The idea is being looked at as part of a proposed strategy as a response to problematic drinking on the island.

If successful, the plan would see a minimum unit price similar to that in Scotland, where a unit of alcohol cannot be sold for less than 50p from May 1.

While evidence shows that drinking among young people is on the decline, the report states that about 20% of ’adults are drinking at levels that may harm their health’, while 21.5% of families are affected by alcohol use.

Figures released also show that 8% of people in the island are binge drinkers, 20% of adults have some form of alcohol dependence while 14% abstain from alcoho. It also claims that 74% 11- to 18-year-olds never drink alcohol.

In response to this, the strategy has raised the issue of minimum unit pricing for alcohol due to what it calls a ’widespread belief that most of the alcohol which contributes to drunken behaviour is irresponsibly priced and sold’.

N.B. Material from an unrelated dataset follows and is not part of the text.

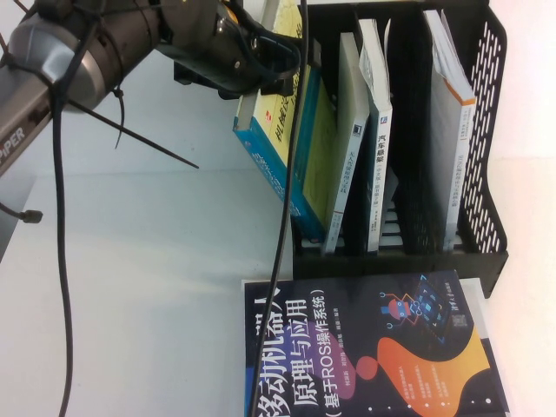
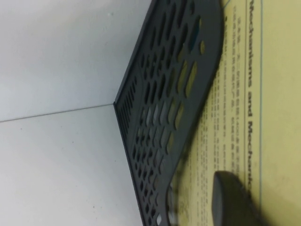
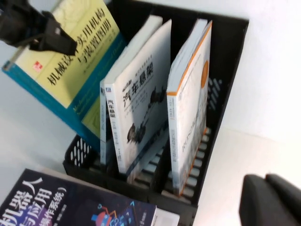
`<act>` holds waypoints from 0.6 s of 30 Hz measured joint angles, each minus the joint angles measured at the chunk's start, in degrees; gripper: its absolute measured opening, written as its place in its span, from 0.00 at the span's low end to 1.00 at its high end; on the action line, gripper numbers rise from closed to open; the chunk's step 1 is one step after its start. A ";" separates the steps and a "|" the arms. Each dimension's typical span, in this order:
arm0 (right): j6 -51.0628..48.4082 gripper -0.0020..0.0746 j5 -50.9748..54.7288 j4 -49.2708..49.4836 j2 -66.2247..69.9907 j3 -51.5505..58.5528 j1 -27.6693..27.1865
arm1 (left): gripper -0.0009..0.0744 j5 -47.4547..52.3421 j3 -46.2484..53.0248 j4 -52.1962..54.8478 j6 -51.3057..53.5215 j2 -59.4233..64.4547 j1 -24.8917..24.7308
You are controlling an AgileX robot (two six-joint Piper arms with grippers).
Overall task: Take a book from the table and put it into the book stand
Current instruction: Place the book on the book shelf
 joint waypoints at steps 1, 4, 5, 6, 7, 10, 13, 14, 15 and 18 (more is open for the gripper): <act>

The strategy cites a study from Public Health England that says that evidence has shown minimum pricing can reduce alcohol-related harm while saving health care costs and a challenge in the UK Supreme Court has said the move is legal.

The strategy says: ’The substance misuse steering group has monitored the issues around the legal challenge and propose the introduction of minimum unit price in the Isle of Man.’

DHSC Minister David Ashford said: ’The minimum unit price is intended to reduce harmful drinking of large quantities of higher strength alcohol bought at heavily discounted prices from supermarkets and other off-trade outlets and consumed in uncontrolled environments.

’The minimum unit price may, in fact, be beneficial for the on-trade and in Scotland has the support of the pub trade and the Scottish Licensed Trade Association.’

However, the UK’s Office for Budget Responsibility has in the past few days calculated that the new unit pricing will cost the Scottish government as the ’measure is expected to reduce receipts by £40 million in 2018-19, before dropping slightly in later years’.

So the taxman will be worse off.

The business most likely to be hit are believed to be supermarkets and off-licences, where alcohol is often sold cheaply in bulk.